EXERCISE REQUIREMENTS:
Among the entries that follow, the required portion opens with the line containing "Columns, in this" and closes with the line containing "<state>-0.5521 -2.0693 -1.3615". Give that portion again exactly, and nothing else.
═══ RECORDS FOR THIS TASK ═══
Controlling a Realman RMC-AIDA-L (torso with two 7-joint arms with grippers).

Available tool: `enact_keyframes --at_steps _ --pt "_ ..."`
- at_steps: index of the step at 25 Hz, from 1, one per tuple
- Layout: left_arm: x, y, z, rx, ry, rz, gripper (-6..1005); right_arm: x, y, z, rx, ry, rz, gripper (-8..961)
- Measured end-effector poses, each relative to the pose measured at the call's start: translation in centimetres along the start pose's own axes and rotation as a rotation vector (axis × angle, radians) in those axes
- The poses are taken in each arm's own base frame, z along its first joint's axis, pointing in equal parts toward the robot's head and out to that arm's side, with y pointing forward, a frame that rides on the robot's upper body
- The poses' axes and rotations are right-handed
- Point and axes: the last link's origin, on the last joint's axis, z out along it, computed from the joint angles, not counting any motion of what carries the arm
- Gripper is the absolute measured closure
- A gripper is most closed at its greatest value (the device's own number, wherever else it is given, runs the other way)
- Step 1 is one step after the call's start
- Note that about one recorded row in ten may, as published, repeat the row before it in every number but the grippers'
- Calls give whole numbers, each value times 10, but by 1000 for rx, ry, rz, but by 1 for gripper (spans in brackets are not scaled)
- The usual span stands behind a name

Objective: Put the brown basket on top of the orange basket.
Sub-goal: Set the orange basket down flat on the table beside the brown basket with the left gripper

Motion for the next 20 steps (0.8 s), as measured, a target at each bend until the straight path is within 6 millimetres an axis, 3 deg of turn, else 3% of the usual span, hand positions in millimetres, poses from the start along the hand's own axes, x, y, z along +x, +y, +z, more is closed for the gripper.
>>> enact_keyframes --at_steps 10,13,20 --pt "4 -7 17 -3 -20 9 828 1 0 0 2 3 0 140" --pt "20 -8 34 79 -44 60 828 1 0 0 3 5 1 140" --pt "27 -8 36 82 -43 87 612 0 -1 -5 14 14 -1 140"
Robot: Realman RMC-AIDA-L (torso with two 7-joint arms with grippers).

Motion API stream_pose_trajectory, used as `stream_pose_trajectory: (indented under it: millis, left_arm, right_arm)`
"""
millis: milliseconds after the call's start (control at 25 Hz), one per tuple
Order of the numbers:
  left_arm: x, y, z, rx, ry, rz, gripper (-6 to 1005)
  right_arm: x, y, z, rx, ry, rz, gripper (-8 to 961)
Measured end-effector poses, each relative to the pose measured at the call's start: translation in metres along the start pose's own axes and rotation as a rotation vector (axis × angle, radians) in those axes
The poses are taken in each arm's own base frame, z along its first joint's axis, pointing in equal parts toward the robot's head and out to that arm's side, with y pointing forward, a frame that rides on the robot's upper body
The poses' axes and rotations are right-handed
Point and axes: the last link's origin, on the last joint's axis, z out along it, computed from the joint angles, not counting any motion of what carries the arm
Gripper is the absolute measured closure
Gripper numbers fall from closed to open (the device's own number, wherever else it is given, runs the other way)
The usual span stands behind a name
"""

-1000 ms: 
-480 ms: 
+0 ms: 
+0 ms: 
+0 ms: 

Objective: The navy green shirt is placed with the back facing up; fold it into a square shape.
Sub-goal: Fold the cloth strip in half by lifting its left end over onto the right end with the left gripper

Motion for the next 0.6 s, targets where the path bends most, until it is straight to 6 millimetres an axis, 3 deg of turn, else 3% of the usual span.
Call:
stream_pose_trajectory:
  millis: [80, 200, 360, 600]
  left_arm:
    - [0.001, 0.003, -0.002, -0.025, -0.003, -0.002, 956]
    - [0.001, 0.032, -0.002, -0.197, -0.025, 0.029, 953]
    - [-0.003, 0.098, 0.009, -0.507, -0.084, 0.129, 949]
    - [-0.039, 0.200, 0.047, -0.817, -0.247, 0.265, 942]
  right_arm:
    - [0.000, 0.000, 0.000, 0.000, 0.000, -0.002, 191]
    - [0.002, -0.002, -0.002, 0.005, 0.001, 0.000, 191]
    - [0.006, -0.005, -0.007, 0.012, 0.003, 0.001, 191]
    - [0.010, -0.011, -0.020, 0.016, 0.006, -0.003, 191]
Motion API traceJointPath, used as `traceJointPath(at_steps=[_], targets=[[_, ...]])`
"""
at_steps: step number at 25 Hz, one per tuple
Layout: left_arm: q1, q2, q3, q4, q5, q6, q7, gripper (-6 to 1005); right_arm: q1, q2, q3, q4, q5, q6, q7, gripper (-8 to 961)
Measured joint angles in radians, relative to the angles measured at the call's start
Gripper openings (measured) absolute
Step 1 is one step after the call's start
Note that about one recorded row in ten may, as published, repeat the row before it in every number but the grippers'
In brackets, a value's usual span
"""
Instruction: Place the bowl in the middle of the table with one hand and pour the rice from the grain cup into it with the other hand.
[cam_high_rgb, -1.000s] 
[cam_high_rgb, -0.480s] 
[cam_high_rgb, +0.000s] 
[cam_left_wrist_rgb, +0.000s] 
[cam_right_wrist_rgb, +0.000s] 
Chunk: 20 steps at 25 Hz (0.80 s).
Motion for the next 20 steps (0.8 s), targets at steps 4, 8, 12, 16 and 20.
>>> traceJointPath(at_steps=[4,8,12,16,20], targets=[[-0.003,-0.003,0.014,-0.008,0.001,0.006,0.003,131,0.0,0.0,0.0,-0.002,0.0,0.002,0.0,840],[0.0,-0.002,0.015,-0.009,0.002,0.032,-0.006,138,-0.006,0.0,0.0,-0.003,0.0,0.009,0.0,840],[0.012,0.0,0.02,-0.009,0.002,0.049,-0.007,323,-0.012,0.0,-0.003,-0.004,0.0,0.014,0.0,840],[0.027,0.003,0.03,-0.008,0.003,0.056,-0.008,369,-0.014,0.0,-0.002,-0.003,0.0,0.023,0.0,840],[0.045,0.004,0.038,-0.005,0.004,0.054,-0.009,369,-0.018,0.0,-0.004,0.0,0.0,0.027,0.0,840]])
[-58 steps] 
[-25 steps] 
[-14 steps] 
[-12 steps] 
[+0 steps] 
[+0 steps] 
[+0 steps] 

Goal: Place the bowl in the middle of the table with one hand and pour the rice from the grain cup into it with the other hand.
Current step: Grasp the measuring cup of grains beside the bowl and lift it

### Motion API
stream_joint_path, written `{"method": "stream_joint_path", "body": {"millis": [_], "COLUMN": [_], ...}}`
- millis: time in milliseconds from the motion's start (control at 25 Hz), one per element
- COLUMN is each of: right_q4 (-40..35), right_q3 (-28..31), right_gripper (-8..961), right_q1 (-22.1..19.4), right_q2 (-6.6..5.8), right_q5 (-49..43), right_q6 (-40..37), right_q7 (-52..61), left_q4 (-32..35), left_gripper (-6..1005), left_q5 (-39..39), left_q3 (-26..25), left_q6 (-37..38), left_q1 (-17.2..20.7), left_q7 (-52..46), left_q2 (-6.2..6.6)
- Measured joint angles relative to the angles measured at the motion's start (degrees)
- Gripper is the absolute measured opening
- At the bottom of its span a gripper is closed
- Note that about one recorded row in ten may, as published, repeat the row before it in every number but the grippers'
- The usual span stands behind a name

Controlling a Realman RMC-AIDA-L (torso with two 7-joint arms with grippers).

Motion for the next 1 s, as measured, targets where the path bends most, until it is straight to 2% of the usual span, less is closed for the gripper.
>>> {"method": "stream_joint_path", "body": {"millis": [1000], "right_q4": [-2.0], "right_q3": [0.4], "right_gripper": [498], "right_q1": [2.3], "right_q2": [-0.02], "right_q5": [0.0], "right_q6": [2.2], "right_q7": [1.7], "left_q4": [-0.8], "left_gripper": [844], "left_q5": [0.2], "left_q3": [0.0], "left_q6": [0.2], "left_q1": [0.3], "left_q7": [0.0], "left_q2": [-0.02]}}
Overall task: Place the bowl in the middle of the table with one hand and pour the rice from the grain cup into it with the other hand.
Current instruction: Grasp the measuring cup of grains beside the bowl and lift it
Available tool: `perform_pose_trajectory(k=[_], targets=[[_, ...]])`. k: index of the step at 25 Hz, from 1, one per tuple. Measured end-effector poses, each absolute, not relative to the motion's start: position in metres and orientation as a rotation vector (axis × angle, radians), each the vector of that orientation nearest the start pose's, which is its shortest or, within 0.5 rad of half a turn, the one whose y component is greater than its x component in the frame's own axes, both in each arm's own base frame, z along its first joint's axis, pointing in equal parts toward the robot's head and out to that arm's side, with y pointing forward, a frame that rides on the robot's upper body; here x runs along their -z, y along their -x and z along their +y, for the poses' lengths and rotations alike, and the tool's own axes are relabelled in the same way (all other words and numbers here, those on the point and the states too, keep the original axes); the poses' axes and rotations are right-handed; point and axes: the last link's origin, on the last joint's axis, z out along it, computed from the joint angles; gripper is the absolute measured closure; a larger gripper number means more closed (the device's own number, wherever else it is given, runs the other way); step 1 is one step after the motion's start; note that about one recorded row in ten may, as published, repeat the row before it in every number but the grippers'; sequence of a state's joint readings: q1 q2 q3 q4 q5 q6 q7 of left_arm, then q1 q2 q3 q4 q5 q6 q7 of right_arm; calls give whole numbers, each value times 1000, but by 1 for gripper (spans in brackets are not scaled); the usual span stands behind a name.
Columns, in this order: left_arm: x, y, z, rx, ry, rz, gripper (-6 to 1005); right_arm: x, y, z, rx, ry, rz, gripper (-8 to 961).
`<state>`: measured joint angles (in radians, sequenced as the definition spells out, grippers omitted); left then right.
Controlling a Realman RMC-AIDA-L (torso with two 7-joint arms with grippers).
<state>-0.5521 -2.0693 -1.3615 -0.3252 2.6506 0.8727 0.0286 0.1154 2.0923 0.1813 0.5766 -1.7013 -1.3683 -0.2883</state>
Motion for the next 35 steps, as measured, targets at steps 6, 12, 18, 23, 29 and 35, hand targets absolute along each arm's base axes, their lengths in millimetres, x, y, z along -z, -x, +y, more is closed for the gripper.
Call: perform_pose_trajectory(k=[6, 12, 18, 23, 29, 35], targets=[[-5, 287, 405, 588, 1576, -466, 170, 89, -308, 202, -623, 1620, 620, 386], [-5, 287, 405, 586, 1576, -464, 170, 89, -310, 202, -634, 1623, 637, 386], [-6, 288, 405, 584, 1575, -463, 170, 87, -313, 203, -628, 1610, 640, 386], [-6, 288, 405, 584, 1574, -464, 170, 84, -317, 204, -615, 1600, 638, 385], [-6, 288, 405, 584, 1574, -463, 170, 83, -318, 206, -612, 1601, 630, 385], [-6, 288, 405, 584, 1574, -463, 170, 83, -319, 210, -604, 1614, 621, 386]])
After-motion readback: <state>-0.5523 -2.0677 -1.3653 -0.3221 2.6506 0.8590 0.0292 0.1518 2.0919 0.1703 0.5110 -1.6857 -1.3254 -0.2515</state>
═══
FINISHED EXERCISE:
Columns, in this order: left_arm: x, y, z, rx, ry, rz, gripper (-6 to 1005); right_arm: x, y, z, rx, ry, rz, gripper (-8 to 961).
`<state>`: measured joint angles (in radians, sequenced as the definition spells out, grippers omitted); left then right.
Controlling a Realman RMC-AIDA-L (torso with two 7-joint arms with grippers).
<state>-0.5521 -2.0693 -1.3615 -0.3252 2.6506 0.8727 0.0286 0.1154 2.0923 0.1813 0.5766 -1.7013 -1.3683 -0.2883</state>

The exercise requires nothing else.